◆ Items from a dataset
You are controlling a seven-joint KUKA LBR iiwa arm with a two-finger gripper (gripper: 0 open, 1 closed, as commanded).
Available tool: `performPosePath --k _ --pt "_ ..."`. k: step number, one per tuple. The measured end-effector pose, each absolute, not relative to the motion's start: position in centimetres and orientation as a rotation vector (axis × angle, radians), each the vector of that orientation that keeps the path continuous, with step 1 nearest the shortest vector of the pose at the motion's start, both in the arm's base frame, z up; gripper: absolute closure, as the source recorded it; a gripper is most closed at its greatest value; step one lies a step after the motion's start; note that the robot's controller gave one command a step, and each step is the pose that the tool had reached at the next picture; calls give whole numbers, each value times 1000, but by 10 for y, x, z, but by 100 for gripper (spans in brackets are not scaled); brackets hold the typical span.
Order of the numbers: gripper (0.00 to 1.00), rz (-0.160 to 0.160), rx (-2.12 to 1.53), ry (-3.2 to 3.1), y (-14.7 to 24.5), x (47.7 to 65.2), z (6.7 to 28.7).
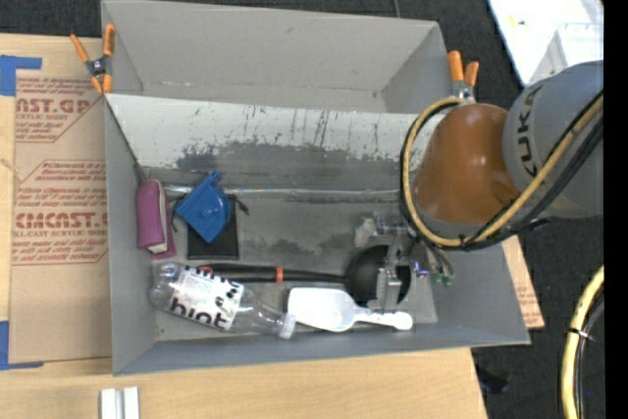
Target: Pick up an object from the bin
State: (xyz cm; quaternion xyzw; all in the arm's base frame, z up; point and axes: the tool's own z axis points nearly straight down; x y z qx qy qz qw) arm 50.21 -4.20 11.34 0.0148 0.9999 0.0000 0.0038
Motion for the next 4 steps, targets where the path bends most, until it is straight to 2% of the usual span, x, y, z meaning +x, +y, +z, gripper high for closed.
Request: performPosePath --k 1,2,3,4 --pt "0 -1 -151 3117 42 482 69" --pt "100 -9 141 3122 -48 496 71" --pt "100 -9 140 3122 -48 496 72" --pt "100 -7 141 3127 -48 494 90"
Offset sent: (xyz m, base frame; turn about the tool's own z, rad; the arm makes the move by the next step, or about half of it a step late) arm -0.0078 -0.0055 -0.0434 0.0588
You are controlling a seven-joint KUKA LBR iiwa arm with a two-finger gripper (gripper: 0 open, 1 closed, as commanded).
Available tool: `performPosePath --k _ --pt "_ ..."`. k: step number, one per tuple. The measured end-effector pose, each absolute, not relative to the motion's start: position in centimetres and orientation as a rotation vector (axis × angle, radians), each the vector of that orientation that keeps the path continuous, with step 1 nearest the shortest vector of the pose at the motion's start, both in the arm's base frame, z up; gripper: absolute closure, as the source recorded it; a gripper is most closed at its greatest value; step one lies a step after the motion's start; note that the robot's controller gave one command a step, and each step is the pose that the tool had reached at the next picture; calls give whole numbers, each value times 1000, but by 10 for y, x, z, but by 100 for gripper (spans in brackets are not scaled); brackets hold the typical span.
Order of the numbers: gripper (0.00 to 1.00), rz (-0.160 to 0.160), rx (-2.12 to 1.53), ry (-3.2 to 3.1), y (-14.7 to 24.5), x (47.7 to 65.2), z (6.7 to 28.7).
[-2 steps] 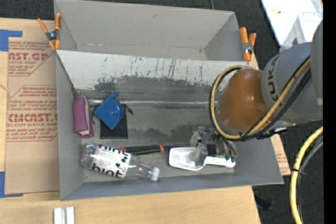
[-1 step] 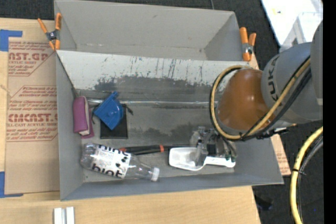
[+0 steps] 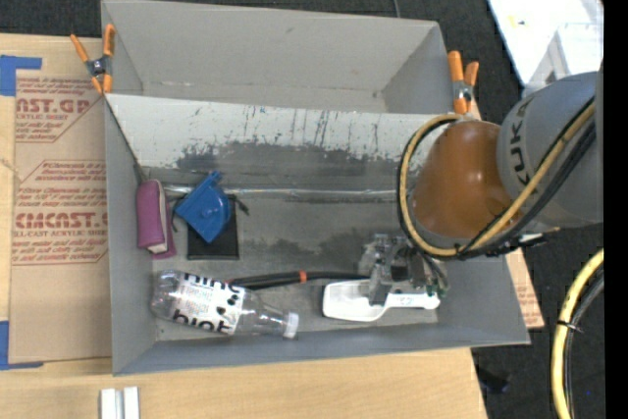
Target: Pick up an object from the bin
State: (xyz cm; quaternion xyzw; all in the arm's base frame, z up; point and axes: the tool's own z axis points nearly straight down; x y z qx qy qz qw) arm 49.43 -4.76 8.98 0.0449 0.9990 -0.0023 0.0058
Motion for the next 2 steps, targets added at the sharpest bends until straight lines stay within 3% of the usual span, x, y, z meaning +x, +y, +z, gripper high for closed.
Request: performPosePath --k 2 --pt "100 -7 140 3126 -47 494 111"
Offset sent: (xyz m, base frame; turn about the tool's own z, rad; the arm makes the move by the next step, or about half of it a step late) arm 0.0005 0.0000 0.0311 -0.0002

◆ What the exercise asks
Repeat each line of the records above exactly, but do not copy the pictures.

◆ Exercise response
You are controlling a seven-joint KUKA LBR iiwa arm with a two-finger gripper (gripper: 0 open, 1 closed, as commanded).
Available tool: `performPosePath --k _ --pt "_ ..."`. k: step number, one per tuple. The measured end-effector pose, each absolute, not relative to the motion's start: position in centimetres and orientation as a rotation vector (axis × angle, radians), each the vector of that orientation that keeps the path continuous, with step 1 nearest the shortest vector of the pose at the motion's start, both in the arm's base frame, z up; gripper: absolute closure, as the source recorded it; a gripper is most closed at its greatest value; step one lies a step after the motion's start; note that the robot's controller gave one command a step, and each step is the pose that the tool had reached at the next picture; calls give whole numbers, each value times 1000, but by 10 for y, x, z, but by 100 for gripper (spans in brackets are not scaled); brackets hold the typical span.
Order of the numbers: gripper (0.00 to 1.00), rz (-0.160 to 0.160), rx (-2.12 to 1.53), ry (-3.2 to 3.1), y (-14.7 to 24.5), x (47.7 to 65.2), z (6.7 to 28.7).
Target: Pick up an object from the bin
State: (xyz cm; quaternion xyzw; all in the arm's base frame, z up; point and axes: the tool's own z axis points nearly straight down; x y z qx qy qz qw) arm 50.21 -4.20 11.34 0.0148 0.9999 0.0000 0.0038
Motion for the next 4 steps, targets where the path bends most, until it is straight to 2% of the usual span, x, y, z meaning +x, +y, +z, gripper high for closed.
Request: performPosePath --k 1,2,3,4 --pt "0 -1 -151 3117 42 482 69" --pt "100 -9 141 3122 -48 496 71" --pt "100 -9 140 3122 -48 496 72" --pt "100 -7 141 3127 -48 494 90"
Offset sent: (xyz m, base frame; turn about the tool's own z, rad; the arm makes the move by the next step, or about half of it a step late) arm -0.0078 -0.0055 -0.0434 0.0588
You are controlling a seven-joint KUKA LBR iiwa arm with a two-finger gripper (gripper: 0 open, 1 closed, as commanded).
Available tool: `performPosePath --k _ --pt "_ ..."`. k: step number, one per tuple. The measured end-effector pose, each absolute, not relative to the motion's start: position in centimetres and orientation as a rotation vector (axis × angle, radians), each the vector of that orientation that keeps the path continuous, with step 1 nearest the shortest vector of the pose at the motion's start, both in the arm's base frame, z up; gripper: absolute closure, as the source recorded it; a gripper is most closed at its greatest value; step one lies a step after the motion's start; note that the robot's controller gave one command a step, and each step is the pose that the tool had reached at the next picture; calls give whole numbers, each value times 1000, but by 10 for y, x, z, but by 100 for gripper (spans in brackets are not scaled); brackets hold the typical span.
Order of the numbers: gripper (0.00 to 1.00), rz (-0.160 to 0.160), rx (-2.12 to 1.53), ry (-3.2 to 3.1), y (-14.7 to 24.5), x (47.7 to 65.2), z (6.7 to 28.7).
[-2 steps] 
[-1 step] 
[+0 steps] 
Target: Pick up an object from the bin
State: (xyz cm; quaternion xyzw; all in the arm's base frame, z up; point and axes: the tool's own z axis points nearly straight down; x y z qx qy qz qw) arm 49.43 -4.76 8.98 0.0449 0.9990 -0.0023 0.0058
Motion for the next 2 steps, targets added at the sharpest bends until straight lines stay within 3% of the usual span, x, y, z meaning +x, +y, +z, gripper high for closed.
Request: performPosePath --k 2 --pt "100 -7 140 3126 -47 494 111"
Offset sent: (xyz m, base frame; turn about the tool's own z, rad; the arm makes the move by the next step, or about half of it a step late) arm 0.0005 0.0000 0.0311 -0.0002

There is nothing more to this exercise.